# PROMPT:
Return the listing below unchanged, but without pictures.

# DATA BLOCK:
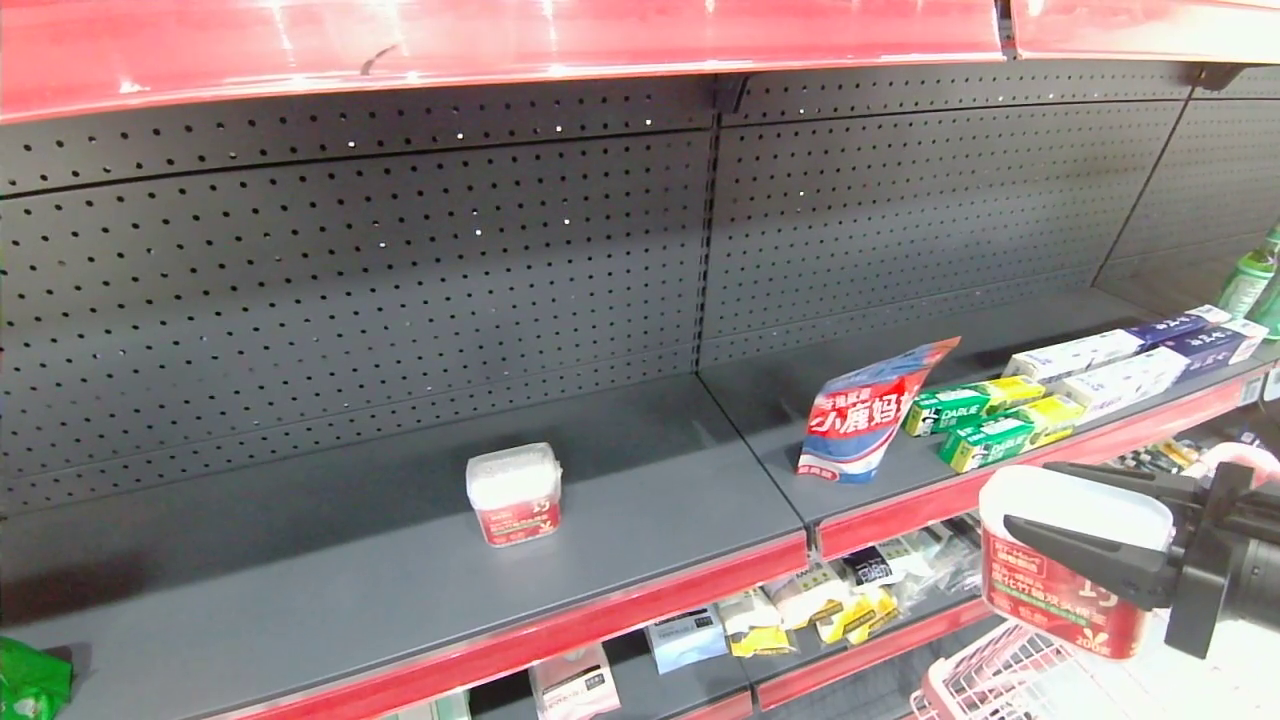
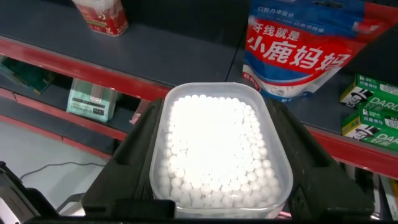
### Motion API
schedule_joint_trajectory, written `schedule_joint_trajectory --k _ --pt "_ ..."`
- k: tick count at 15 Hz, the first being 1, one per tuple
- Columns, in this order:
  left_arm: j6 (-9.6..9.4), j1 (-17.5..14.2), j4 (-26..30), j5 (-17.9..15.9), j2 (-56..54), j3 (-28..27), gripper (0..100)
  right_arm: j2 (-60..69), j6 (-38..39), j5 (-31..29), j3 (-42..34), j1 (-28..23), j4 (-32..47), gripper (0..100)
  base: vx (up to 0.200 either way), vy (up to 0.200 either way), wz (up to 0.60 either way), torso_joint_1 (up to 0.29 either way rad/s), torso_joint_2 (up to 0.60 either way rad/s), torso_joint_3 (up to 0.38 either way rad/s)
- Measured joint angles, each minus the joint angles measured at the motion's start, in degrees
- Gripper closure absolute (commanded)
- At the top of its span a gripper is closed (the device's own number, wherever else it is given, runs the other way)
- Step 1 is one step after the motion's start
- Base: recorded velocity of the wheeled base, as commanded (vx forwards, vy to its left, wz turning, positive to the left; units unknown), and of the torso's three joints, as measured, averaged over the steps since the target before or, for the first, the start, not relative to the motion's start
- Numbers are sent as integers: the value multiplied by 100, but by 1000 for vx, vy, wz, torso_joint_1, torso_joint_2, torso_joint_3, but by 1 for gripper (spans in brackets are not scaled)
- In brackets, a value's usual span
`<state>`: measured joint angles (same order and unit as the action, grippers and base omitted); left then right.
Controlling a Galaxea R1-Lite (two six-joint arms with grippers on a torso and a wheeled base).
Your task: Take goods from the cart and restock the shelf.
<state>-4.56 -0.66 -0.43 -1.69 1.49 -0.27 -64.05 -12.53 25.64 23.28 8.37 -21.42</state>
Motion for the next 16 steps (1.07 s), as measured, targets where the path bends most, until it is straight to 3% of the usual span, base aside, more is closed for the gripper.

# SOLUTION TO THE EXERCISE:
### Motion API
schedule_joint_trajectory, written `schedule_joint_trajectory --k _ --pt "_ ..."`
- k: tick count at 15 Hz, the first being 1, one per tuple
- Columns, in this order:
  left_arm: j6 (-9.6..9.4), j1 (-17.5..14.2), j4 (-26..30), j5 (-17.9..15.9), j2 (-56..54), j3 (-28..27), gripper (0..100)
  right_arm: j2 (-60..69), j6 (-38..39), j5 (-31..29), j3 (-42..34), j1 (-28..23), j4 (-32..47), gripper (0..100)
  base: vx (up to 0.200 either way), vy (up to 0.200 either way), wz (up to 0.60 either way), torso_joint_1 (up to 0.29 either way rad/s), torso_joint_2 (up to 0.60 either way rad/s), torso_joint_3 (up to 0.38 either way rad/s)
- Measured joint angles, each minus the joint angles measured at the motion's start, in degrees
- Gripper closure absolute (commanded)
- At the top of its span a gripper is closed (the device's own number, wherever else it is given, runs the other way)
- Step 1 is one step after the motion's start
- Base: recorded velocity of the wheeled base, as commanded (vx forwards, vy to its left, wz turning, positive to the left; units unknown), and of the torso's three joints, as measured, averaged over the steps since the target before or, for the first, the start, not relative to the motion's start
- Numbers are sent as integers: the value multiplied by 100, but by 1000 for vx, vy, wz, torso_joint_1, torso_joint_2, torso_joint_3, but by 1 for gripper (spans in brackets are not scaled)
- In brackets, a value's usual span
`<state>`: measured joint angles (same order and unit as the action, grippers and base omitted); left then right.
Controlling a Galaxea R1-Lite (two six-joint arms with grippers on a torso and a wheeled base).
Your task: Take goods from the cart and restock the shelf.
<state>-4.56 -0.66 -0.43 -1.69 1.49 -0.27 -64.05 -12.53 25.64 23.28 8.37 -21.42</state>
Motion for the next 16 steps (1.07 s), as measured, targets where the path bends most, until it is straight to 3% of the usual span, base aside, more is closed for the gripper.

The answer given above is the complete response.